The company also announced it has issued a demand letter to Highwire seeking the full termination fee under the now-terminated Merger Agreement. The filing reiterates forward-looking statement cautions and references the company’s 2024 Annual Report and other SEC reports for additional risk factors.

Positive

  • Immediate liquidity injection of $440,000 from the treasury share sale at $2.00 per share
  • Transaction price represented a 76% premium to the closing price on August 25, 2025, signaling investor willingness to pay above market
  • Investor group includes supporters of the prior merger, suggesting continued strategic interest or confidence

Negative

  • Merger Agreement was terminated on May 23, 2025, due to the counterparty's failure to close
  • SPAR issued a demand letter for the termination fee, but the filing explicitly notes uncertainty around collection
  • Filing cites potential Nasdaq compliance risks related to periodic reporting, director independence, bid price or other rules

Insights

TL;DR: A 220,000-share treasury sale at a steep premium injects $440,000 and signals backer support but raises questions on timing and shareholder impact.

The direct purchase of treasury shares at $2.00 apiece provides immediate liquidity of $440,000 and indicates an investor group tied to the prior merger remains willing to hold equity at a material premium to the prior close.
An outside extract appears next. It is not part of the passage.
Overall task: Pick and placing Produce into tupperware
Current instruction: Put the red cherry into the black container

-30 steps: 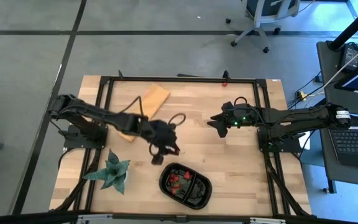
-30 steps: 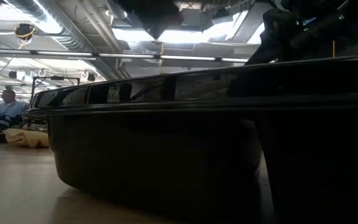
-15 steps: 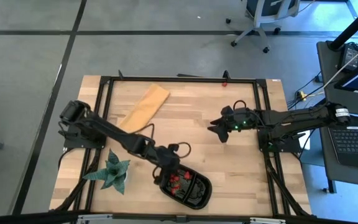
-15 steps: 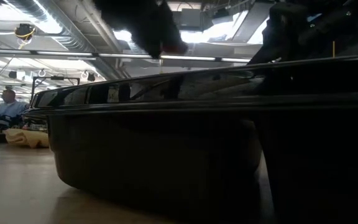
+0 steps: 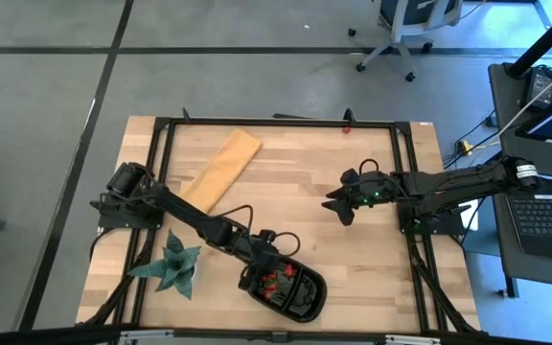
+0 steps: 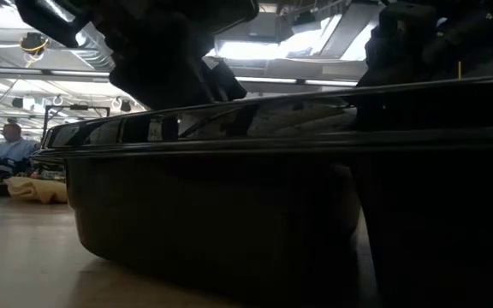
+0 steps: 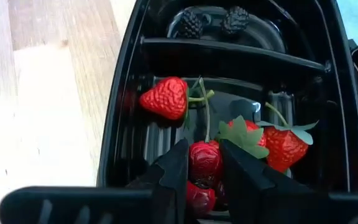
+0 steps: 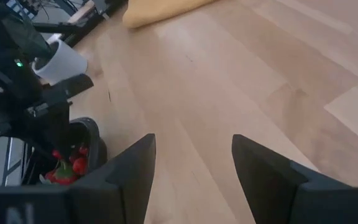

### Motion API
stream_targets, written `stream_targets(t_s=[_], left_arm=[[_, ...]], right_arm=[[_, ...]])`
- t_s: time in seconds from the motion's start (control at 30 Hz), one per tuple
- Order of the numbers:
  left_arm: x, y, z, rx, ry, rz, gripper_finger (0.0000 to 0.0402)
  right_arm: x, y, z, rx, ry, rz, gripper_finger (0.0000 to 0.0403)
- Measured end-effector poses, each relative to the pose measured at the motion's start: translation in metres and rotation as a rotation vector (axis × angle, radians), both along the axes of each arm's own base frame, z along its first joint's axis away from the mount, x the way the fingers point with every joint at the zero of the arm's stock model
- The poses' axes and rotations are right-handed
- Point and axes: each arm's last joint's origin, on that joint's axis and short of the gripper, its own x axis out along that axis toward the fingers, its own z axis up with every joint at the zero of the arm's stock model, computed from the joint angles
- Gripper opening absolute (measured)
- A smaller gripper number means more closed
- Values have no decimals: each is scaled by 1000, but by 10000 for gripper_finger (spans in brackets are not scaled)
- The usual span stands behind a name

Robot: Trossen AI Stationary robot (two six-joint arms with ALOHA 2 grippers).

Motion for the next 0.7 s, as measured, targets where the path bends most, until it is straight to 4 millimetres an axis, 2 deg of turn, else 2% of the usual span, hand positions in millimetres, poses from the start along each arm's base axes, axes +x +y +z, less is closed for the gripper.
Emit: stream_targets(t_s=[0.5, 0.7], left_arm=[[1, 0, 1, -4, -13, -1, 76], [1, 0, 1, -4, -13, -1, 109]], right_arm=[[-2, 1, -2, 14, 28, -5, 214], [-2, 1, -2, 13, 28, -5, 214]])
Issuing treasury shares avoids dilution from a primary offering yet reduces the company's remaining treasury balance. The demand letter for the termination fee is a material recovery action but collection is uncertain. The filing's explicit mention of possible Nasdaq compliance risks highlights potential governance or listing concerns that could affect investor perceptions.

TL;DR: Termination of the merger and a subsequent investor-group treasury purchase suggest continued strategic interest but unresolved contractual remedies.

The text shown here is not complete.